PROVIDED DATA Start Marker
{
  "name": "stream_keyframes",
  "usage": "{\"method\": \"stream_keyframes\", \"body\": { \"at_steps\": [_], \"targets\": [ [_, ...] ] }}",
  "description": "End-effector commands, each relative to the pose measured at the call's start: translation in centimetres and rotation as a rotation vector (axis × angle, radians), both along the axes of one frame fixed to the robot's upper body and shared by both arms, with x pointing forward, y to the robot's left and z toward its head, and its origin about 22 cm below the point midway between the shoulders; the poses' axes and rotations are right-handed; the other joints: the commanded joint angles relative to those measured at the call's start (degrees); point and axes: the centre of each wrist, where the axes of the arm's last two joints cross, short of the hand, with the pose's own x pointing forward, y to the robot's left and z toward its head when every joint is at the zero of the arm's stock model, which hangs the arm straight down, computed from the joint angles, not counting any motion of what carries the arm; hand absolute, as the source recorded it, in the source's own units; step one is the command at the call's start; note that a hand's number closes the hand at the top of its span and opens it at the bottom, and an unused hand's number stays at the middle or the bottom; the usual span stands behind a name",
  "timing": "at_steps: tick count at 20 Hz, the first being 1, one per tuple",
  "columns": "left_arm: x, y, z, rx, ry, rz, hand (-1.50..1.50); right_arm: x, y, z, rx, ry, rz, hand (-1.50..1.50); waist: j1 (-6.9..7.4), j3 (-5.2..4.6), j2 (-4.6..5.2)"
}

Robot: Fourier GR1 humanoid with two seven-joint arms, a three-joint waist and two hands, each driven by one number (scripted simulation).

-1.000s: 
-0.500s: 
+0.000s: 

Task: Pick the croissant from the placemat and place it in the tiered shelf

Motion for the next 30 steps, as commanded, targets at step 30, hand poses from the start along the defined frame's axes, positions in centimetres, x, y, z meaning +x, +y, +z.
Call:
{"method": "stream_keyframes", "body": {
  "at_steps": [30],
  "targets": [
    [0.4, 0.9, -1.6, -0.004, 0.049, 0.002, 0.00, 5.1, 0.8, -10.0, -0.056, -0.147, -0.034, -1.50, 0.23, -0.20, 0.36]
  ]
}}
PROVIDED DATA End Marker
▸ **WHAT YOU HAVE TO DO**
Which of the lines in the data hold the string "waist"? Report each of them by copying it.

▸ **SOLUTION TO THIS PROBLEM**
  "columns": "left_arm: x, y, z, rx, ry, rz, hand (-1.50..1.50); right_arm: x, y, z, rx, ry, rz, hand (-1.50..1.50); waist: j1 (-6.9..7.4), j3 (-5.2..4.6), j2 (-4.6..5.2)"
Robot: Fourier GR1 humanoid with two seven-joint arms, a three-joint waist and two hands, each driven by one number (scripted simulation).

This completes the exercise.